Heath signs Britain's entry into the Common Market
Signing Britain's entry into the Common Market
Heath saw Britain's membership of the Common Market as the first step in this process, and in the early 1960s, a decade after first entering the Commons as Tory MP for Bexley, he became Britain's principal negotiator with the "Six".

Even though General de Gaulle gave a firm "non" to Britain's first application, Heath had made his name. By 1964, this son of a carpenter and parlour maid, had become the first Tory leader to be chosen by ballot and, at 49, the youngest leader of the party since Disraeli.

His classless, grammar-school background was seen as a vital attribute in countering the appeal of the charismatic Labour leader, Harold Wilson.

Yet, Heath, a bachelor, lacked the common touch, and if he strikes loathing in the hearts of so many anti-Europeans today, unpopularity was a commodity he got very used to during his time as Conservative party leader.

Heath broadcasting to the nation in 1974
Asking the nation "Who governs Britain?"
"He wouldn't feel he was doing his job properly unless he was booed a bit", remarked his former Cabinet Minister, Jim Pryor.

Heath lost three of the four elections he fought, and his four years as Prime Minister from 1970 -74, though they included his proudest achievement of securing Britain's entry into the Common Market, were marked by social rancour.

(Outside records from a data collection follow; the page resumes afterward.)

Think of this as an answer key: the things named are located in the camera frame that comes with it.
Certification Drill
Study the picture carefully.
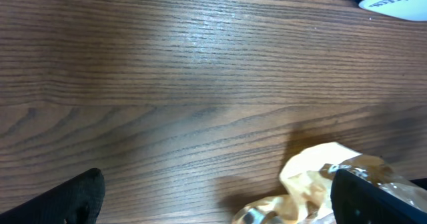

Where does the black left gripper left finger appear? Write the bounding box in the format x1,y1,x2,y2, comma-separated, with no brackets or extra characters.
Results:
1,168,105,224

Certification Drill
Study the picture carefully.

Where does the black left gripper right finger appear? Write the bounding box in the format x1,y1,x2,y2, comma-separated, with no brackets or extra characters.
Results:
330,170,426,224

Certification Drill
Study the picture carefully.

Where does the beige snack bag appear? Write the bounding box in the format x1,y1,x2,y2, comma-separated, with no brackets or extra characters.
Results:
232,142,426,224

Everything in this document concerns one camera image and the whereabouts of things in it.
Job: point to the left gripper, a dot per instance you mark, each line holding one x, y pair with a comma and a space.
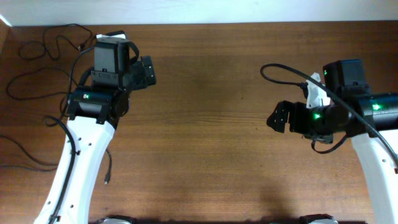
138, 69

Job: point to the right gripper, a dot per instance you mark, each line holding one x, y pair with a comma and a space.
295, 109

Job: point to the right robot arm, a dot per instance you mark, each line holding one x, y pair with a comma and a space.
344, 103

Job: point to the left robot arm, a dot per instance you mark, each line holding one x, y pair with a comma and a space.
94, 108

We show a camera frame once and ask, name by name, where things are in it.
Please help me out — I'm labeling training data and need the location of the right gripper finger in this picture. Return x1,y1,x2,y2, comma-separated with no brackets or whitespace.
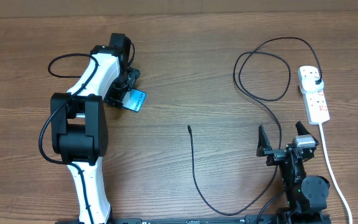
295,121,319,146
256,125,272,157

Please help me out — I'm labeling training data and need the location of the blue-screen smartphone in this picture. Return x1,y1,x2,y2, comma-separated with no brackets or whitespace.
122,89,147,113

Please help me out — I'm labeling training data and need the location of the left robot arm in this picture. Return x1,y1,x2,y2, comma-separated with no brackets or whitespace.
44,33,147,223

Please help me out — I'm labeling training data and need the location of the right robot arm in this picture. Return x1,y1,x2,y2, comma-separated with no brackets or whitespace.
256,122,331,223

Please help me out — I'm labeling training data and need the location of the white charger plug adapter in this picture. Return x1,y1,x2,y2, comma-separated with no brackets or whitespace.
300,76,324,94

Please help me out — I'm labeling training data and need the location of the white power strip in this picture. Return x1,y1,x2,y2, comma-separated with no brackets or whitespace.
298,65,330,125

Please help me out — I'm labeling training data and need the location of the white power strip cord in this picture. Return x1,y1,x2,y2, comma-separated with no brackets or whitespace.
318,123,354,224

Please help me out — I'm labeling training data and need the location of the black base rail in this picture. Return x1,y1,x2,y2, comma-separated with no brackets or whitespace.
54,213,332,224

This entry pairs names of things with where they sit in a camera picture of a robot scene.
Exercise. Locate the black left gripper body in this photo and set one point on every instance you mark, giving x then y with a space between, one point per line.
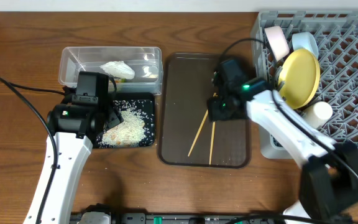
110 115

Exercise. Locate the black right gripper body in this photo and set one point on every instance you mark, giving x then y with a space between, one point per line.
220 111

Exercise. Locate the wooden chopstick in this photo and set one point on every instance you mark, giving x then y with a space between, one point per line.
198 133
212 142

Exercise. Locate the white napkin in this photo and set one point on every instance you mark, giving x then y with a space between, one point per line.
118 69

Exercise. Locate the rice food waste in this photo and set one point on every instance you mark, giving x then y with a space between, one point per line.
129 129

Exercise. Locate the yellow plate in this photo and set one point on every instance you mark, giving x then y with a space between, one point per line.
300 76

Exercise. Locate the pink bowl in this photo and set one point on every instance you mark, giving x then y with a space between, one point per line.
277 41

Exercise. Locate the light blue bowl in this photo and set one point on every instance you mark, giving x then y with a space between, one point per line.
305 40

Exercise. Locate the pale green cup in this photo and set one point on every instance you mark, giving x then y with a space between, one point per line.
317 114

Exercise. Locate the green yellow snack wrapper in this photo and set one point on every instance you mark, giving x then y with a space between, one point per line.
120 80

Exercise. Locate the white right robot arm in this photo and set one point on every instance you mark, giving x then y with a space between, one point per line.
329 169

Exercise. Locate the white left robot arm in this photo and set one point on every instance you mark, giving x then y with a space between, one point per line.
73 126

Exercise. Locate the grey dishwasher rack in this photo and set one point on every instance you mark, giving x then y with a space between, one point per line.
336 35

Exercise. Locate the black tray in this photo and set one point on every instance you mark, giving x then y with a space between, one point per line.
148 105

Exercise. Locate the clear plastic bin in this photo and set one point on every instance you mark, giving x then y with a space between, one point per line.
145 61

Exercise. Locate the brown serving tray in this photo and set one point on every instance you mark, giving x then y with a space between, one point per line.
187 89

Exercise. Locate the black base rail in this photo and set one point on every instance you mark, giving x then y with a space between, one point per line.
143 217

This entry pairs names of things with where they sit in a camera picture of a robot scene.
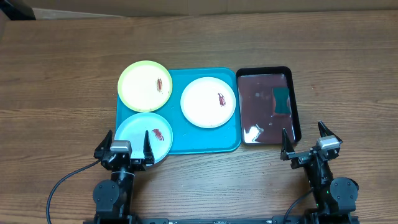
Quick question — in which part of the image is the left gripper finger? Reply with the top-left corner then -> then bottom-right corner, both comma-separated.
93,130 -> 113,159
143,130 -> 154,164

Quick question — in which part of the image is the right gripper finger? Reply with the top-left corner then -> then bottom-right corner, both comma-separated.
318,121 -> 343,144
280,128 -> 295,161

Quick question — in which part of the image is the green sponge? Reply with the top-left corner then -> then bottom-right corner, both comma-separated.
272,88 -> 290,115

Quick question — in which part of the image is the white plate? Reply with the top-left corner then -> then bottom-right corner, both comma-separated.
180,77 -> 236,129

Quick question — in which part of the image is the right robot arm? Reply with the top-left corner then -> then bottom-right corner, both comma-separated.
280,121 -> 359,223

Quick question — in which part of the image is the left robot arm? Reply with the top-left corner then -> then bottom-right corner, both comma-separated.
93,131 -> 154,224

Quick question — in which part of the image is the teal plastic tray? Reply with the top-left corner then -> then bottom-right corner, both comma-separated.
116,68 -> 241,155

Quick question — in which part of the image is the black water tray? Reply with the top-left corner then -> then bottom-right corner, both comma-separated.
236,66 -> 302,145

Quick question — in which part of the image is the light blue plate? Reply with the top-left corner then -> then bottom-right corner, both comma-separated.
114,113 -> 173,164

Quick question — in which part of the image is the yellow plate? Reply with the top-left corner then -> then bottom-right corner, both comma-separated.
118,60 -> 173,112

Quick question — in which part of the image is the dark object top-left corner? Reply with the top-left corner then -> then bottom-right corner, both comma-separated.
1,0 -> 36,21

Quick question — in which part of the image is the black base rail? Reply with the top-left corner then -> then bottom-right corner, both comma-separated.
83,214 -> 361,224

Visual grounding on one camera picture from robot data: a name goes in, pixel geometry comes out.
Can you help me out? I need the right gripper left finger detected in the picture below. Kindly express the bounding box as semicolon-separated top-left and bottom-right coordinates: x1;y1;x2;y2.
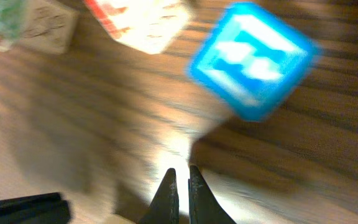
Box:
138;168;179;224

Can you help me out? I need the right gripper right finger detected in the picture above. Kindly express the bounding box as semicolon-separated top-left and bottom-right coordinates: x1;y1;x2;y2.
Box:
188;165;236;224

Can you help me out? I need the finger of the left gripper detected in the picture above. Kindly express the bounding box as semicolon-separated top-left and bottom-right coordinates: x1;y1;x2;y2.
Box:
0;192;71;224

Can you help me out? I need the blue 2 block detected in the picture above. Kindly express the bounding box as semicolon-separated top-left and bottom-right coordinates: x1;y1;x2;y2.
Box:
103;214;135;224

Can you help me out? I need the blue H block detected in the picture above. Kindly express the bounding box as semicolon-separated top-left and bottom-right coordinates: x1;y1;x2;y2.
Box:
186;2;321;122

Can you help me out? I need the green R block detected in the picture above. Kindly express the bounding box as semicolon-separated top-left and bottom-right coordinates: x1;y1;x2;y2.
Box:
0;0;78;54

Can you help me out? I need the red U block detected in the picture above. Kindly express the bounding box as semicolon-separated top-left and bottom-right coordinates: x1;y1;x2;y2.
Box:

Millions of workers resented his confrontational approach towards pay and the unions, and, against a background of a quadrupling of Arab oil prices, strikes broke out everywhere.

With the country on a three-day week, and with rubbish piling up in the streets, the miners flexed their muscles and threatened to bring the Heath government down.

In 1974, the Prime Minister called an election asking "Who governs Britain?" They answered "Not you, Ted", albeit narrowly. The Conservatives polled more votes than Labour but held fewer seats.

Edward Heath with Margaret Thatcher
Heath and Thatcher: no love lost
But the Tory knives were out, and a junior colleague, Margaret Thatcher, surprised everyone by trouncing Heath in the first round of the ensuing leadership contest. Sir Edward Heath felt utterly betrayed.

What followed was dubbed "the longest sulk in modern politics", as the increasingly corpulent Heath sat sour-faced on Churchill's old front-bench seat, scowling at Mrs Thatcher's government's abandonment of his "one-nation Tory" ideals.

When Mrs Thatcher finally was ousted herself, his reported comment "Rejoice, Rejoice" was, it turned out, a mis-quote. He had said the word three times.

Yet, as his biographer John Campbell told the BBC, "not once has he ever admitted the smallest criticism of his own premiership".

His inexorable stubbornness was exemplified most recently by his determination not to adopt the popular and commonsense procedure to the election of the Speaker of the House.

Heath in his garden in Salisbury
More time to enjoy his Salisbury home
Sir Edward Heath's refusal to move to the "outdated" Lords, will mean more time to enjoy his music, his art collection and his beautiful Georgian House in Salisbury where, away from the "increasingly impotent Parliament", he will be, perhaps, more inclined to exercise the wit and charm which lurks beneath his gruff exterior.

Once, on a visit to his home, his old friend and rival Roy Jenkins looked at the Cathedral through the living room window and remarked "that must be among the top ten most beautiful views in the country". Heath's reply? "Why, what are the other nine?"